- Born: 6 May 1972 (age 54) Dublin, Ireland
- Other name: Jenny D'Arcy
- Education: Trinity College, Dublin
- Employer: Today FM
- Known for: Co-hosting The Ray D'Arcy Show on Today FM
- Spouse: Ray D'Arcy ​(m. 2013)​
- Children: 2

= Jenny Kelly =

Irish radio presenter

Jennifer D'Arcy (née Kelly; born 6 May 1972) is an Irish radio personality who came to prominence during the 2000s as Ray D'Arcy's producer on his self-titled radio show on Today FM. The pair now have one daughter and one son together. Kelly previously worked for East Coast FM and then for the state broadcaster's pop music station RTÉ 2fm.

Reared in South Dublin county, Kelly's father Michael was a lawyer and a major influence on her career. Jenny would attend horse races with him, and was seen at the Galway Races in 2003 whilst running in the 2.30 race. She attended St Joseph of Cluny's primary school and Newtown School in Waterford for her secondary education before spending time delved in theatre studies at Trinity College, Dublin.

Before obtaining a position in RTÉ, Kelly volunteered for a place at Dublin South Community Radio and received in return a weekly half-hour arts programme to present. She began working with state broadcaster RTÉ in 1994, working on 2FM where her first national broadcast took place from on top of the world's biggest, fastest roller coaster. In 1997, she joined East Coast Radio, where she co-presented The Breakfast Show and produced the mid-morning show. Early in 2000, she transferred to Today FM to work in music programming with Phil Cawley and Tim Kelly. In September 2000, D'Arcy joined the station and The Ray D'Arcy Show began. When Kelly's father, Michael, died in his sleep on 8 April 2011, she learned of the death from Today FM chief executive Willie O'Reilly while on air. The Ray D'Arcy Show was abruptly taken off the air, prompting thousands of texts and calls from worried listeners.

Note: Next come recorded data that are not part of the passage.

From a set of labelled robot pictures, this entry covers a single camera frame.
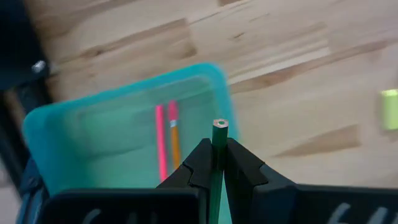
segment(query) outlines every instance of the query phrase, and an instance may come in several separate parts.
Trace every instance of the wood grain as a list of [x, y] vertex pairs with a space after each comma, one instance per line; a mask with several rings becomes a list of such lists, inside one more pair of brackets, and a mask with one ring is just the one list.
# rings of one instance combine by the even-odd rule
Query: wood grain
[[397, 187], [395, 0], [25, 0], [56, 101], [199, 62], [226, 71], [240, 141], [297, 182]]
[[327, 133], [319, 134], [305, 143], [281, 152], [276, 157], [309, 156], [318, 153], [330, 153], [361, 146], [358, 125], [351, 125]]

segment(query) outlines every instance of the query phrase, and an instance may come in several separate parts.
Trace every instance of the pencil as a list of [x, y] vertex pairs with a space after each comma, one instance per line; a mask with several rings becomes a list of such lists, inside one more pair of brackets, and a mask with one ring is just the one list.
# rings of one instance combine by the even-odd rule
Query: pencil
[[180, 141], [178, 139], [178, 108], [177, 102], [172, 100], [169, 102], [169, 121], [170, 121], [170, 137], [172, 142], [173, 166], [177, 169], [180, 166], [181, 152]]
[[223, 186], [223, 171], [226, 157], [226, 141], [228, 138], [228, 120], [216, 119], [213, 121], [213, 162], [215, 169], [211, 175], [209, 223], [217, 224], [220, 212], [221, 189]]
[[155, 107], [157, 157], [159, 160], [160, 181], [162, 182], [167, 178], [166, 144], [165, 144], [163, 116], [164, 116], [163, 105], [157, 105]]

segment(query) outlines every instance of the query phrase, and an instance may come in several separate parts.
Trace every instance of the yellow sticky note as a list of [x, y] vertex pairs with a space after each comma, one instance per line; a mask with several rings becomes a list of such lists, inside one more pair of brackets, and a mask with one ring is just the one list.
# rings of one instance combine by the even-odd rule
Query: yellow sticky note
[[384, 90], [382, 95], [382, 122], [384, 129], [398, 129], [398, 90]]

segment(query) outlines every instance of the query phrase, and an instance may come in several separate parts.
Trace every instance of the yellow object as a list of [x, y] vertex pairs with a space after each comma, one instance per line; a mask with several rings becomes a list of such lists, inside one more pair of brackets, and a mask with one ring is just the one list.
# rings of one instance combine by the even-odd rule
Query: yellow object
[[177, 126], [171, 127], [171, 138], [172, 138], [172, 154], [173, 154], [173, 165], [174, 169], [177, 169], [180, 166], [181, 161], [181, 152], [180, 152], [180, 143], [178, 140], [178, 129]]
[[383, 128], [398, 129], [398, 90], [384, 90], [381, 95]]

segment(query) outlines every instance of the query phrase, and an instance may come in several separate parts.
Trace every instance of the pink pencil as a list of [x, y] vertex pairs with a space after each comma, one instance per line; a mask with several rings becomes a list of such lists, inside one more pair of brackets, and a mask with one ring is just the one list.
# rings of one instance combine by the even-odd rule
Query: pink pencil
[[157, 136], [157, 157], [159, 160], [160, 181], [167, 178], [166, 143], [164, 132], [163, 105], [155, 107], [156, 115], [156, 136]]

Living in Dublin, the pair have two children: daughter Kate was born 25 November 2006, shortly after 20:00, at Mount Carmel Hospital and weighing just above seven pounds. She went into labour after laughing when watching Pat Kenny get heckled on live television on The Late Late Show. The pair were stalked by the tabloid press when D'Arcy publicly exposed their partnership on Saturday Night With Miriam in 2005. They attended the wedding of Tommy Tiernan as a couple. In January 2012, they announced their engagement and that they were pregnant with a second child. In June 2012, D'Arcy and Kelly had their second baby, a son called Tom Michael D'Arcy.